WHAT YOU NEED TO DO.
The entries below contain pictures. Write out only the lines from the line with "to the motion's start" up to and including the line with "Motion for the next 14", exactly, without them.

═════ GIVEN DATA ═════

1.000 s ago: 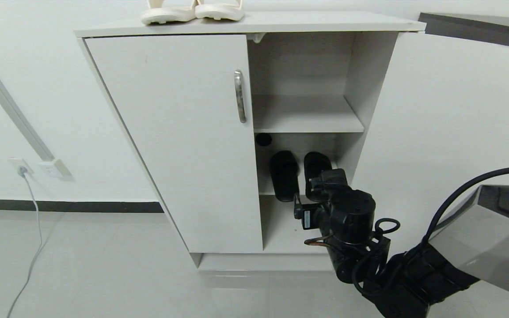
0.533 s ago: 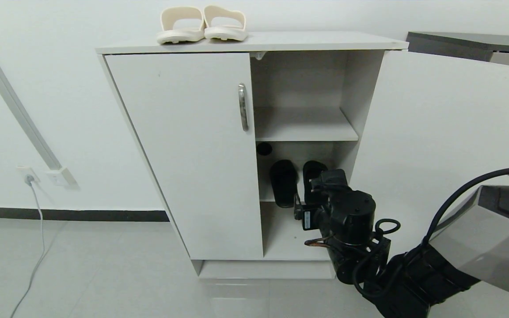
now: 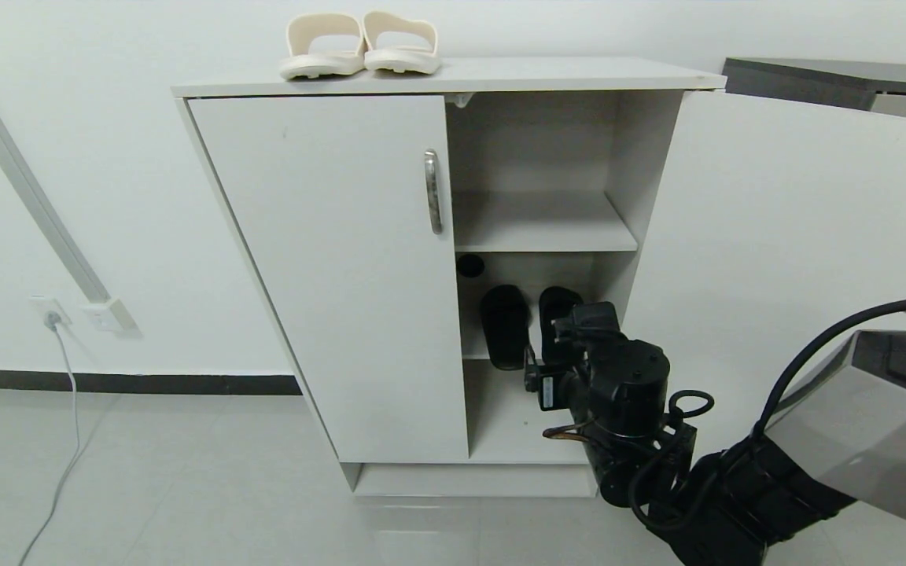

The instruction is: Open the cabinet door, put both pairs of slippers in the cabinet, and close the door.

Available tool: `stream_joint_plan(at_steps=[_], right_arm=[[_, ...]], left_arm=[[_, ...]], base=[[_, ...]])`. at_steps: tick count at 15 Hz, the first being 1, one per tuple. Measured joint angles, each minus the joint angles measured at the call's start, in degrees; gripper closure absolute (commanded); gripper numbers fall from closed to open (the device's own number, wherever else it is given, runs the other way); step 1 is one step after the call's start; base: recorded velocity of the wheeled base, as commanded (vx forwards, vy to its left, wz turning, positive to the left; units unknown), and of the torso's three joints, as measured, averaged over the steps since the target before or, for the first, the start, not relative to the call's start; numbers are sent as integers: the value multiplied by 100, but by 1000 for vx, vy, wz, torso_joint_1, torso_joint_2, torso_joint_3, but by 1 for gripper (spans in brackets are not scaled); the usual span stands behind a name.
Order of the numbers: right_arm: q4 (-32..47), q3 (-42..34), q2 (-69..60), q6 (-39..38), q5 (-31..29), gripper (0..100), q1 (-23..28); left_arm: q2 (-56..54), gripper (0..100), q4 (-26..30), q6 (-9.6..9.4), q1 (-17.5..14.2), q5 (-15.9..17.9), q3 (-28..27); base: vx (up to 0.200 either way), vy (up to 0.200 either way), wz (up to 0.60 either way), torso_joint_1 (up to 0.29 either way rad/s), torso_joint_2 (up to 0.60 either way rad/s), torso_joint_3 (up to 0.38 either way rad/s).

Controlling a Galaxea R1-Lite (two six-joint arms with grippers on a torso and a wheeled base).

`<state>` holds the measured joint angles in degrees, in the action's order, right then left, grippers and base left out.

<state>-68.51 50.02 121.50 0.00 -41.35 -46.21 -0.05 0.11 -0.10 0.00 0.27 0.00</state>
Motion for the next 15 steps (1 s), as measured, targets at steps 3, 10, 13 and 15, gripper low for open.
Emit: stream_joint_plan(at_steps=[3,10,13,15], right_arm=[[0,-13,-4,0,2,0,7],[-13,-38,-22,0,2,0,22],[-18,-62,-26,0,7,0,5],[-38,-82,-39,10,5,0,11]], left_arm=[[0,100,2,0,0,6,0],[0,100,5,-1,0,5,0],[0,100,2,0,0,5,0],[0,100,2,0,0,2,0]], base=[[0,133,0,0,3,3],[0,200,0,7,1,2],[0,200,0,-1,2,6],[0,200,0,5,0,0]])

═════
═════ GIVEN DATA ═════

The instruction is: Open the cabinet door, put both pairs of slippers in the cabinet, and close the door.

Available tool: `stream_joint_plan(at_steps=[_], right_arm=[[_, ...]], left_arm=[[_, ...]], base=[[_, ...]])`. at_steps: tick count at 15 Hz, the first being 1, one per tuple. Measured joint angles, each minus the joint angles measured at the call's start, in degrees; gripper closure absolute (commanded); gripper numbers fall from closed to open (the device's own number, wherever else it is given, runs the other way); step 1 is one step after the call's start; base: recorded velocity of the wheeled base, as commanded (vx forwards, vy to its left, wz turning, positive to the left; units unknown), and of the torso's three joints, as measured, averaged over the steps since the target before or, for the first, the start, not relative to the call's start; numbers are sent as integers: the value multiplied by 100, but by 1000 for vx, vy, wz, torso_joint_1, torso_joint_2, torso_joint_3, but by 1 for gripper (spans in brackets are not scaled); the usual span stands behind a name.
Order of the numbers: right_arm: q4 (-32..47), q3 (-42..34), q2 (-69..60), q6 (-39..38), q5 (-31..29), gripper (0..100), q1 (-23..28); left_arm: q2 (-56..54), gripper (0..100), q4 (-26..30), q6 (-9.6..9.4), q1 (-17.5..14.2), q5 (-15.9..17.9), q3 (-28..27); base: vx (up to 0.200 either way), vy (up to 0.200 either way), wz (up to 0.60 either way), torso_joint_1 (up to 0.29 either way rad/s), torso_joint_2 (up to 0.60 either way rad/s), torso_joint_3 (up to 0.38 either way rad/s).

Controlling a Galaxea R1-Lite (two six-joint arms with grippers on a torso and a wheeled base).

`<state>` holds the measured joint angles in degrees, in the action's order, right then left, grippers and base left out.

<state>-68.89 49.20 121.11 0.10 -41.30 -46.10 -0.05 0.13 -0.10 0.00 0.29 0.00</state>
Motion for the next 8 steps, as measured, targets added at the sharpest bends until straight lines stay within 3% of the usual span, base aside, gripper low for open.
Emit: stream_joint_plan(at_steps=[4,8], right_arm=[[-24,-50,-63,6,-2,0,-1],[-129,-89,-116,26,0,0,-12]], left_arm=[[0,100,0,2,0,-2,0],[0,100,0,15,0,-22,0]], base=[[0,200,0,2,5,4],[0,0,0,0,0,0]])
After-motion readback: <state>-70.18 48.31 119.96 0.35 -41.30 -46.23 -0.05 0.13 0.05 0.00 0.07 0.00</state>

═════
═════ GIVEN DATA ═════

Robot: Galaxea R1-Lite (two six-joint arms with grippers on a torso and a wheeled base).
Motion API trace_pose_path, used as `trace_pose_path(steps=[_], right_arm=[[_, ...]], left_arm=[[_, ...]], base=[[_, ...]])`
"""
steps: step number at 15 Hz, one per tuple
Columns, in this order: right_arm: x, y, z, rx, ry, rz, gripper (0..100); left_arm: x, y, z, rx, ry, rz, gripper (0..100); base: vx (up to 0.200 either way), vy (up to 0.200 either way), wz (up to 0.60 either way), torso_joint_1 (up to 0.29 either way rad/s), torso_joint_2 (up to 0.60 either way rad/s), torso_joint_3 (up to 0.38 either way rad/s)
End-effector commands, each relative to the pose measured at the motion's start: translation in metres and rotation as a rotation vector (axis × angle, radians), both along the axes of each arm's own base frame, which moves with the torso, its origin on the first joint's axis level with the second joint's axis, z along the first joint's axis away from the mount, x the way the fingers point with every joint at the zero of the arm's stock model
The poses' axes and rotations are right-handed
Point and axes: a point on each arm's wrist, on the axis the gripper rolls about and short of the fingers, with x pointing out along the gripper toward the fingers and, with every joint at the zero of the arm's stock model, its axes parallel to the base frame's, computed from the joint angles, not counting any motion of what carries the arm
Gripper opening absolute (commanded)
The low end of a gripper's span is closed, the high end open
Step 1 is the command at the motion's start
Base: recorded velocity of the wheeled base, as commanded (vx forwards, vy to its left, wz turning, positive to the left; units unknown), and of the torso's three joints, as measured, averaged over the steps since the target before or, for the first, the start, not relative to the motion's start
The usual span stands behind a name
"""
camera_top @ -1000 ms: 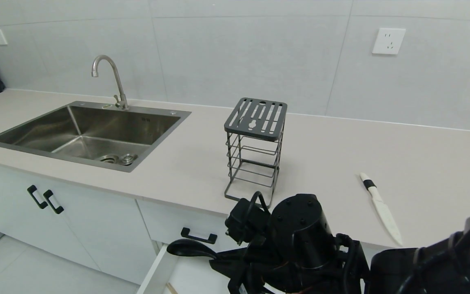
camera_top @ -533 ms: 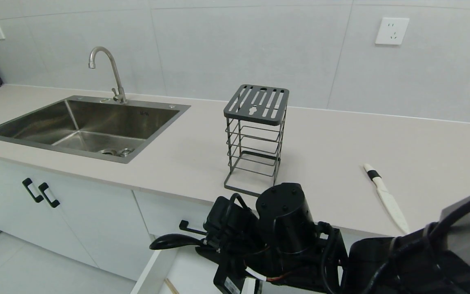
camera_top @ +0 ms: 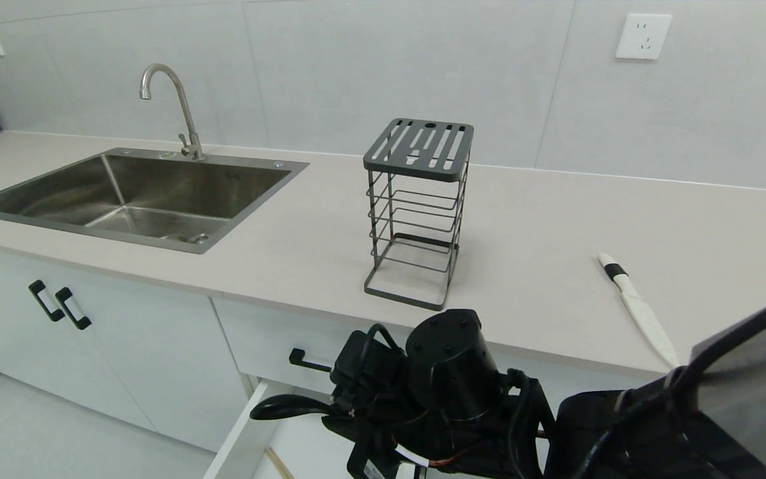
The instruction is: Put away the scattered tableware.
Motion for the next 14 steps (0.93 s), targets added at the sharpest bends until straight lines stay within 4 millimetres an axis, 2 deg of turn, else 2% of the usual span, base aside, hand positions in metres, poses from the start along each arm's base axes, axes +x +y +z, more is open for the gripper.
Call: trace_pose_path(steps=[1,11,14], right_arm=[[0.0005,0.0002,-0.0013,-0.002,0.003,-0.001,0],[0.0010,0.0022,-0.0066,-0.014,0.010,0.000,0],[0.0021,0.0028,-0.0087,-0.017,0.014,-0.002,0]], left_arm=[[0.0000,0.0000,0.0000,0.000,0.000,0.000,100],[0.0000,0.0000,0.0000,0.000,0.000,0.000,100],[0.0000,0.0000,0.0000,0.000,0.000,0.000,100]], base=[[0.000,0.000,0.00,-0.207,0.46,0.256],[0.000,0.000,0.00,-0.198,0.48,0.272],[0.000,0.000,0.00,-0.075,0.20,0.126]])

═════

ANSWER BOX.
Base: recorded velocity of the wheeled base, as commanded (vx forwards, vy to its left, wz turning, positive to the left; units unknown), and of the torso's three joints, as measured, averaged over the steps since the target before or, for the first, the start, not relative to the motion's start
The usual span stands behind a name
"""
camera_top @ -1000 ms: 
camera_top @ -533 ms: 
camera_top @ +0 ms: 
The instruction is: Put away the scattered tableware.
Motion for the next 14 steps (0.93 s), targets added at the sharpest bends until straight lines stay within 4 millimetres an axis, 2 deg of turn, else 2% of the usual span, base aside, hand positions in metres, poses from the start along each arm's base axes, axes +x +y +z, more is open for the gripper.

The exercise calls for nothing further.